Keywords: Neural tube defects; Consanguinity; Associated defects
Neural Tube Defects (NTDs) are the most common of the central nervous system malformations and the burden of the disease is very high in low socioeconomic countries like India. The incidence of NTDs varies from 0.5 to 11 per 1000 births in different parts of India.[1], [2] Previous studies reported higher incidence from northern part of India (3.9-10/1000)[3], [4] compared to other parts (0.5-2.64/1000)[1] with an exception from Davangere,[5] Karnataka. There is not enough data on the trend and the frequency of neural tube defects in Southern India. Hence, the present study was aimed to ascertain the trend, frequency and maternal-child characteristics of NTDs in a Pondicherry hospital.
Materials and Methods
This study included all births in this hospital between July 1998 and June 2004. All babies with NTDs were enrolled for evaluation during the study period.
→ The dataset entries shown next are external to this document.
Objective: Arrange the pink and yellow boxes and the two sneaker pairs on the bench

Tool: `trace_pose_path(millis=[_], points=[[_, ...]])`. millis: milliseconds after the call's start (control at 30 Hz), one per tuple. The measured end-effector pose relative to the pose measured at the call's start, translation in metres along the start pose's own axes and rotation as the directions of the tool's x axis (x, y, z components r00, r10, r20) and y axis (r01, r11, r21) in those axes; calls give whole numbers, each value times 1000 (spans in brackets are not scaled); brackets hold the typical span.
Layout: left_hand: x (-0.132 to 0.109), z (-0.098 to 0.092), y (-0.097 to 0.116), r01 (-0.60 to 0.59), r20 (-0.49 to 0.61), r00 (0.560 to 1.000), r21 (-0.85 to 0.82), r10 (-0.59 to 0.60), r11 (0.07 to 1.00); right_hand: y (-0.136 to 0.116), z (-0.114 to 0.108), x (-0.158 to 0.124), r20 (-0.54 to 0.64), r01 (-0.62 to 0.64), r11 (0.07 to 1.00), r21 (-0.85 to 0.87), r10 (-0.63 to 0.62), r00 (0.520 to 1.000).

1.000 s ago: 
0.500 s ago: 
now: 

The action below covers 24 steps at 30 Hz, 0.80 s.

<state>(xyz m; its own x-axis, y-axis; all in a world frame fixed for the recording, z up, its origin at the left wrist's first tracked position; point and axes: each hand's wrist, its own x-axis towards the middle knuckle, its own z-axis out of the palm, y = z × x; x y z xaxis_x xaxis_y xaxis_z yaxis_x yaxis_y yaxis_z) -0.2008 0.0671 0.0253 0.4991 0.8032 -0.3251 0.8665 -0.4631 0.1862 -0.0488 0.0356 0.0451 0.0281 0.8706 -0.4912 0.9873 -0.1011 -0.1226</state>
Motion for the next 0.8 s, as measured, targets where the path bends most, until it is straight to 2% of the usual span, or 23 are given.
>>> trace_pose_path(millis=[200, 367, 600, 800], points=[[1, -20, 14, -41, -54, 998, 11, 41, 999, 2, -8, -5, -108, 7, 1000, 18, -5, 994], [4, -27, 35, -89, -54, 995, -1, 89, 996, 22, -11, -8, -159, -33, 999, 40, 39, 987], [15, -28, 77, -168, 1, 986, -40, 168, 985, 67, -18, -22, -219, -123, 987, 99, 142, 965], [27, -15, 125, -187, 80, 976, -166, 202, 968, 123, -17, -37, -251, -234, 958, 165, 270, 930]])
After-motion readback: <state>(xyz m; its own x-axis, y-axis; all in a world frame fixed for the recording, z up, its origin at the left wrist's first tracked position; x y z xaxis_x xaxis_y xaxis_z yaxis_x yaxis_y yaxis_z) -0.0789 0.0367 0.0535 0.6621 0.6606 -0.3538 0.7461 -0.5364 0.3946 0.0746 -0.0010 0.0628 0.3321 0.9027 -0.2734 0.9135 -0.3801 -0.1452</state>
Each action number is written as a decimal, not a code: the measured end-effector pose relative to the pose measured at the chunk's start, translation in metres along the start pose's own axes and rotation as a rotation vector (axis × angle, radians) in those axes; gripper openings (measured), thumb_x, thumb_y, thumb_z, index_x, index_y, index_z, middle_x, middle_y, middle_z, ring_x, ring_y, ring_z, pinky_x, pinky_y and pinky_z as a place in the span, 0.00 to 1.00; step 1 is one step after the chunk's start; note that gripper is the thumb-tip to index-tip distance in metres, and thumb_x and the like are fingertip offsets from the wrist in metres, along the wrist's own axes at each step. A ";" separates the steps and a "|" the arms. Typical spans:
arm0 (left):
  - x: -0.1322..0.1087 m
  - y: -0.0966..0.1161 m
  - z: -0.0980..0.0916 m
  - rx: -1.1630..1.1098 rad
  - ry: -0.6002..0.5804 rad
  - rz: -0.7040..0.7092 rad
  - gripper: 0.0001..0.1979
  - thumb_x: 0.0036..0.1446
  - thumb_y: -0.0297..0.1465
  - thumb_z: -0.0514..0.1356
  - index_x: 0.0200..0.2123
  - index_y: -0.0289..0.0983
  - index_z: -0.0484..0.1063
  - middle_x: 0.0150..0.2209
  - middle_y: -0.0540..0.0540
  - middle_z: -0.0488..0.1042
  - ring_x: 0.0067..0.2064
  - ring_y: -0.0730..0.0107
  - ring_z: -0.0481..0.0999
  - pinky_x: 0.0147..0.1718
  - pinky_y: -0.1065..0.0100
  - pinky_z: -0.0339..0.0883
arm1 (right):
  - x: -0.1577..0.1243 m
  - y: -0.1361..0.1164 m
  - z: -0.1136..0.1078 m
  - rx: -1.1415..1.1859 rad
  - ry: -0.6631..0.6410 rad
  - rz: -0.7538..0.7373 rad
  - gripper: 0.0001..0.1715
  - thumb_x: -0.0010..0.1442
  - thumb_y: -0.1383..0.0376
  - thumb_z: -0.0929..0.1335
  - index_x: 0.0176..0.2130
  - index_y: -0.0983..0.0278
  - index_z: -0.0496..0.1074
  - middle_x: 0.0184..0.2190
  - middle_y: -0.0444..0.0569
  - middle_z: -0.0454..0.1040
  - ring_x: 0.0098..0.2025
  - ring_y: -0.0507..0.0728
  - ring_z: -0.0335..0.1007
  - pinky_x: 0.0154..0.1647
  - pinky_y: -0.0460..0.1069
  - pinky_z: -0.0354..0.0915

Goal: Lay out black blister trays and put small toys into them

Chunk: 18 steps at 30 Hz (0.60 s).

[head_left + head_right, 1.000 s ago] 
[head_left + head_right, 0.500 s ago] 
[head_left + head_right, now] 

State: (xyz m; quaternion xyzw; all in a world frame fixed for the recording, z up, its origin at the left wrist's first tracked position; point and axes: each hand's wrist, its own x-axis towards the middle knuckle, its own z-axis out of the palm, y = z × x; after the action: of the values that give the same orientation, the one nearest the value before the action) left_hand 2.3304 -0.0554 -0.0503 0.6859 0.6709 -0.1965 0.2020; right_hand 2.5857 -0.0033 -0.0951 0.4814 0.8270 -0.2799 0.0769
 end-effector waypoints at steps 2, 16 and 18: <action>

The information collected were: age of the mother, parity, antenatal care, family history, parental consanguinity, drug ingestion, and infections during antenatal period. Other details included mode of delivery, birth weight, sex and gestational age of the babies, type of neural tube defect, chromosomal anomalies and associated malformation. The Wilcoxon rank test and Chi-square test were used for statistical analysis. Further a comparison was made regarding the trend of NTDs during current period with a previously published data on congenital malformation from this hospital.[6]
Results
There were 54738 births during the study period. A total of 310 babies were born with NTDs with the overall frequency of 5.7 per 1000 births. The trend of NTDs during the study period compared to previously published data from our hospital is shown in Figure1. The male: female ratio was 0.6:1. Among the total cases 56.4% were still-births. Prematurity was noted among 44.5% babies with NTDs and 74.1% were low birth weight babies. Of the preterm babies, sixty nine percent of cases were very low birth weight (<1.5 kg). There is no significant change in the annual frequency of NTDs during the study period by using the Wilcoxon rank test (p>0.05). There was no significant difference in different months of the year (p>0.1). In the present study, spina bifida was the most common type of neural tube defect (54.8%) followed by anencephaly (31.6%), encephalocele (11.6%), and craniorachischisis (0.6%). table1 Two hundred and seventy-five babies (88.7%) had single defect and remaining had combined defects. There were no NTDs observed among the siblings of the cases. Of the maternal characteristics hydramnios was noted in forty- two (13.5%) mothers of babies born with NTDs. table2 shows maternal and child characteristics observed among the babies born to mothers with and without neural tube defects. Among them 17 (40.4%) were anencephaly babies. Only ninety-two (29.7%) were booked mothers, the remaining were unbooked (70.3%). Among the other maternal characteristics, ages between 21-30 years, teenage pregnancies and advanced age (>30 years) constitute 80%, 14%, 6% of babies with NTDs respectively. One hundred and twenty-six (40.6%) babies with NTDs were born to primi mothers. Forty-three percent babies were born to consanguineous parents. The frequency of NTDs among consanguineous parents were 10.3/1000 births compared to 4.2/1000 births among non-consanguineous parents (p<0.01) table3.
Discussion
In general, there is variation in the frequency of neural tube defects among various ethnic groups, races and geographic locations. In the present study, the overall frequency of NTDs was 5.7/ 1000 births compared to 2.3/1000 births during 1989-92[6] Figure1. The increasing frequency of NTDs in our hospital was probably due to large number of babies (70.3%) born to unbooked mothers. A high frequency of maternal malnutrition and low socioeconomic status could also be responsible for the increase in the frequency of NTDs in the present study. Sharma et al[3] and Airede[7] have observed no difference in the frequency among different socioeconomic status. Antenatal screening and selective termination of severely affected fetus in the earlier trimester is not being done in the present setup. In the western countries, overall decline in NTDs rates were observed as early as 1980's.[8] The decline was attributed to better prenatal care, wide spread maternal screening for NTDs and termination of affected pregnancies.[9]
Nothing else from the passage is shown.